One of the main pillars of that dominance is the petrodollar, namely the condition where world oil is mostly priced and paid for in US dollars.

Because oil is vital for transportation, industry, fertilisers, petrochemicals, and even factory and office operations, the use of dollars in oil trade also expands the use of dollars in general trade of goods and services.

Simply put, when many countries must use dollars to buy energy, the dollar automatically becomes very important in the world trade system. From there, the dollar’s role grows stronger, not just in financial markets but also in daily economic activities in many countries.

This system is rooted in the old arrangement between the US and Saudi Arabia in 1974.

In that scheme, Saudi Arabia sells oil in US dollars and places the surplus from its sales into dollar assets, particularly US Treasuries. In return, the US provides security guarantees and military protection. Other Gulf countries then followed the same pattern. This arrangement is one of the strong reasons for the dollar’s status as the world’s reserve currency.

Nevertheless, pressure on the petrodollar has actually emerged even before the Iran conflict heated up. This means the war is not the start of the problem but a factor that could accelerate changes already underway.

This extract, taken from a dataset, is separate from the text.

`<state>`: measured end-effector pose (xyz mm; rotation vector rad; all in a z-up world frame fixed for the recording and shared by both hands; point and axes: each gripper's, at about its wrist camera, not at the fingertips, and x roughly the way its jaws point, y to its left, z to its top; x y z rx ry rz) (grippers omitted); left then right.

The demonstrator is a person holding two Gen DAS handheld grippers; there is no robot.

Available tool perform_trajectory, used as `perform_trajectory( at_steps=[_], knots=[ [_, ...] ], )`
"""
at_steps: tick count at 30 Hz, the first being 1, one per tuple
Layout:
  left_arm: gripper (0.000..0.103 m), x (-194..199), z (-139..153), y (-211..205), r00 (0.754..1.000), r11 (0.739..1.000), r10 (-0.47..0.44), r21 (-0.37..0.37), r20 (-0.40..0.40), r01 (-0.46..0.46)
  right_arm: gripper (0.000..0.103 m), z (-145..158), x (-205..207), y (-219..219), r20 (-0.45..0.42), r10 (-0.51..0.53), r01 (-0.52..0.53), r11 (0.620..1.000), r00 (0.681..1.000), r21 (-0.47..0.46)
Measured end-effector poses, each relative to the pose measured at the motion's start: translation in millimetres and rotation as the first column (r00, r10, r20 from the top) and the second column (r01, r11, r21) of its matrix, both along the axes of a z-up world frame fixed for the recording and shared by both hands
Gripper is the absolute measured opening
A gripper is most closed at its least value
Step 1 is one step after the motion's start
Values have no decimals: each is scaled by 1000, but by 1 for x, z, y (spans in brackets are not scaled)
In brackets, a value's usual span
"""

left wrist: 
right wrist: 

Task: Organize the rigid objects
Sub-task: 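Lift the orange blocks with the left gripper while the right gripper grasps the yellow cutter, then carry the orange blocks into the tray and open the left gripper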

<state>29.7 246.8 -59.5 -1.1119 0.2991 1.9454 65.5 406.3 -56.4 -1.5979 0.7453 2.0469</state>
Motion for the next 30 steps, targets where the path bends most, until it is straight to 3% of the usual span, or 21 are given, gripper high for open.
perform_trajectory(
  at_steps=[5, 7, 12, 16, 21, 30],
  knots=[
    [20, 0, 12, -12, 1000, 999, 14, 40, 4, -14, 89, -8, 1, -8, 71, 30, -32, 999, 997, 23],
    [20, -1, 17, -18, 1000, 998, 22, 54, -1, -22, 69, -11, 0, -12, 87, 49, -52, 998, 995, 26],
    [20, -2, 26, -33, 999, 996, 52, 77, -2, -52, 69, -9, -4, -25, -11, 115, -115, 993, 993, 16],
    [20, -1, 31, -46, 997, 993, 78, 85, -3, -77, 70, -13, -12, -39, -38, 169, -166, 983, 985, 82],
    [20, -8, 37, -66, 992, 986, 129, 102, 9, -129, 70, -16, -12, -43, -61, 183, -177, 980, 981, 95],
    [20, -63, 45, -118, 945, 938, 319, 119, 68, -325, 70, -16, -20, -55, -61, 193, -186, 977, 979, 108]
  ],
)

One cause is the shift in global oil trade directions. Now, most Middle Eastern oil is sold more to Asia than to the US.

Saudi Arabia even now sells oil to China about four times more than to the US. This shows the centre of global energy trade is beginning to shift.

In addition, oil from Russia and Iran, which are under sanctions, has already been widely traded outside the dollar route.

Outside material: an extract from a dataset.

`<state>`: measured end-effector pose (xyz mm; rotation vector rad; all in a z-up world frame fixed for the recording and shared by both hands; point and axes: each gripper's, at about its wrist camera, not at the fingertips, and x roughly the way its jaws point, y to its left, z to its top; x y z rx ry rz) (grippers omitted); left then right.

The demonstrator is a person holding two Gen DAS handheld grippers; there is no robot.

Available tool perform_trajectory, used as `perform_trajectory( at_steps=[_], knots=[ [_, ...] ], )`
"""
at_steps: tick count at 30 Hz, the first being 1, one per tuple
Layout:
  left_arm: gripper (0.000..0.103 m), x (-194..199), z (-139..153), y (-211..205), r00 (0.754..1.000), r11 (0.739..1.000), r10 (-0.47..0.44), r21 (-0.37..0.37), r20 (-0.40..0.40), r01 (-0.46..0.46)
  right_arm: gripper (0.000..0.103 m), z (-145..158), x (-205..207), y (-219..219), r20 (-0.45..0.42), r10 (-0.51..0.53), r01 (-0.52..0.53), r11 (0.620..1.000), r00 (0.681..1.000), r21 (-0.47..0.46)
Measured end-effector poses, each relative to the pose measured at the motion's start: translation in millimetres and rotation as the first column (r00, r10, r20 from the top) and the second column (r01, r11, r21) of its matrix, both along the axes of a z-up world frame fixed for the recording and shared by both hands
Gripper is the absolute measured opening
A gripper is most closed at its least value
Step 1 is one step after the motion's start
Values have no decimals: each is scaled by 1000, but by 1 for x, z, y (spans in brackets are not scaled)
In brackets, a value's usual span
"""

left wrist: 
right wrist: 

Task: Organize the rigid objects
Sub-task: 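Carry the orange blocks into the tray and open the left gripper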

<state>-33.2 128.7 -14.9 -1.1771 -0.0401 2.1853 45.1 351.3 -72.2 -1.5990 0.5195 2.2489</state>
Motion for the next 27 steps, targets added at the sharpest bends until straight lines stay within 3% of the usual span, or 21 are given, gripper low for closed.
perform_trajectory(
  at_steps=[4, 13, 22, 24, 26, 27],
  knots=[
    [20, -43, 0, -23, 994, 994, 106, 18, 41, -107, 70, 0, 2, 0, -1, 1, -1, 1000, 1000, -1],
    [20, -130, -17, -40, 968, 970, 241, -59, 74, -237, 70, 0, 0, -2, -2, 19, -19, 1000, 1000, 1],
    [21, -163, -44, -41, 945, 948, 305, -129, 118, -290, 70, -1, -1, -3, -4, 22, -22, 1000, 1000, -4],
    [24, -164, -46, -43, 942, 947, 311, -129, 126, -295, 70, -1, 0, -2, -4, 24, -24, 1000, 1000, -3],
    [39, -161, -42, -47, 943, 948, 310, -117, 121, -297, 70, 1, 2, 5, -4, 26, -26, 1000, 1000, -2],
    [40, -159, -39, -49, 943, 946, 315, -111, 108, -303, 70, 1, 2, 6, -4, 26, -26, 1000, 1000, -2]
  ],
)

Those oil transactions are conducted in various local currencies such as the rouble, yuan, and rupee, as well as using non-dollar payment infrastructures. This indicates that alternative routes outside the dollar are already forming.

Saudi Arabia is also strengthening its domestic defences and exploring non-dollar payment infrastructures, including through projects like Project mBridge. All this signals that the old petrodollar foundation is no longer as strong as before.

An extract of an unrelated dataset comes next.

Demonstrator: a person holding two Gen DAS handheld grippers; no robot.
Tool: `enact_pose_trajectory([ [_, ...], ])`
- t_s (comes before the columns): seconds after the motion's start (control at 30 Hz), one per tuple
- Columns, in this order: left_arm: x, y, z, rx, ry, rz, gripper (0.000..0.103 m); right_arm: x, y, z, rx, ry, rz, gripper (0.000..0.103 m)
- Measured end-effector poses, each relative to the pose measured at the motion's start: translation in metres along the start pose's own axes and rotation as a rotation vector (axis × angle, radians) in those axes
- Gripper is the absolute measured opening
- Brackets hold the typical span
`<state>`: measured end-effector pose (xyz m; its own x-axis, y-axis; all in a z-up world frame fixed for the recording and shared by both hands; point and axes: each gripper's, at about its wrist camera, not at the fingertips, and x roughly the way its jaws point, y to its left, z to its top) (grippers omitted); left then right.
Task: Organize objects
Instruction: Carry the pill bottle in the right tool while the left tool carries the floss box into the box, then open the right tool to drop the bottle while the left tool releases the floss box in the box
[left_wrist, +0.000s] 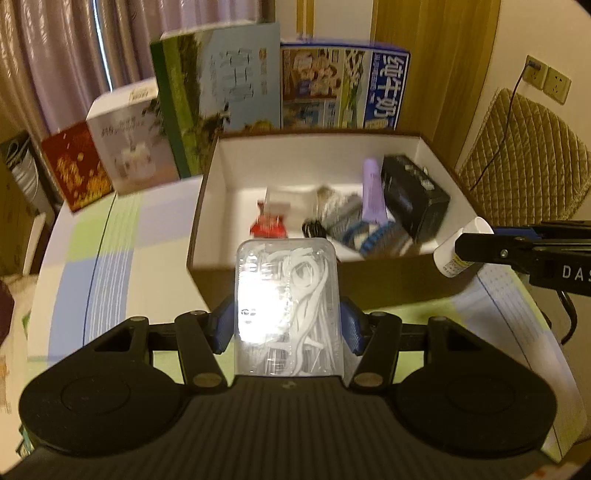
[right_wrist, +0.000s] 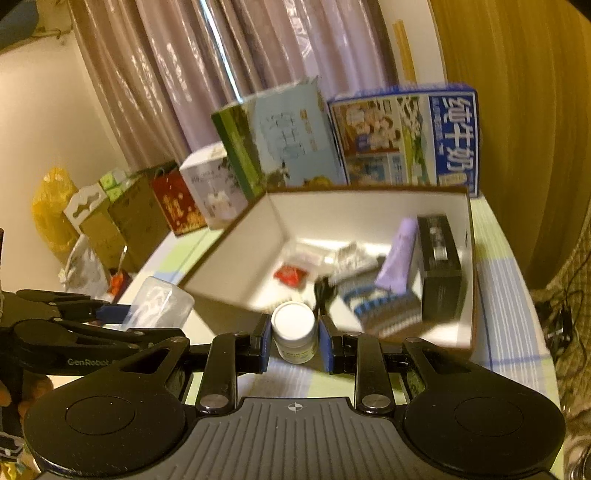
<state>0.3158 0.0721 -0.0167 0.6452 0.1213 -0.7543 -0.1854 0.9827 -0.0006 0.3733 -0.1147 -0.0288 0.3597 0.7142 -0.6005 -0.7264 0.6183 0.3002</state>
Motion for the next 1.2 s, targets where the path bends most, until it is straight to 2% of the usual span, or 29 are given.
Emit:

The current conflict is shaking the core of that old scheme, namely the relationship between security and oil trade in dollars. So far, the petrodollar system has endured partly because of US security guarantees in the Gulf region, which is one of the world’s main oil production centres.

However, in this war, those security guarantees are being tested.

US military bases in the Gulf region are reportedly facing attacks from Iran, causing many oil infrastructures to be affected, and the US’s ability to guarantee global oil shipping security is being questioned after trade flows through the Strait of Hormuz are disrupted.

If security guarantees start to waver, the foundations of the old system supporting the petrodollar also weaken.

Damage to the economies of Gulf countries could also push them to liquidate some of their foreign savings, which have long been held mostly in dollar assets. If that happens, pressure on the dollar could come from another side, not just from energy trade.

This conflict is becoming more sensitive because it touches the Strait of Hormuz, one of the most important routes for world oil trade. If this route is disrupted, global energy distribution could be shaken, triggering chain effects on oil prices, inflation, and world financial markets.

In the current situation, the Hormuz route is no longer solely determined by US-led maritime security but is increasingly influenced by direct diplomacy between countries.

Several tankers heading to China, India, and Japan can still pass through. This shows that bilateral relations are starting to play an important role in determining the smooth flow of oil.

At this point, a major change is evident that needs attention. If the smoothness of energy routes is increasingly determined by direct agreements between countries, then the power of the old system, which has long relied heavily on the US, could also diminish.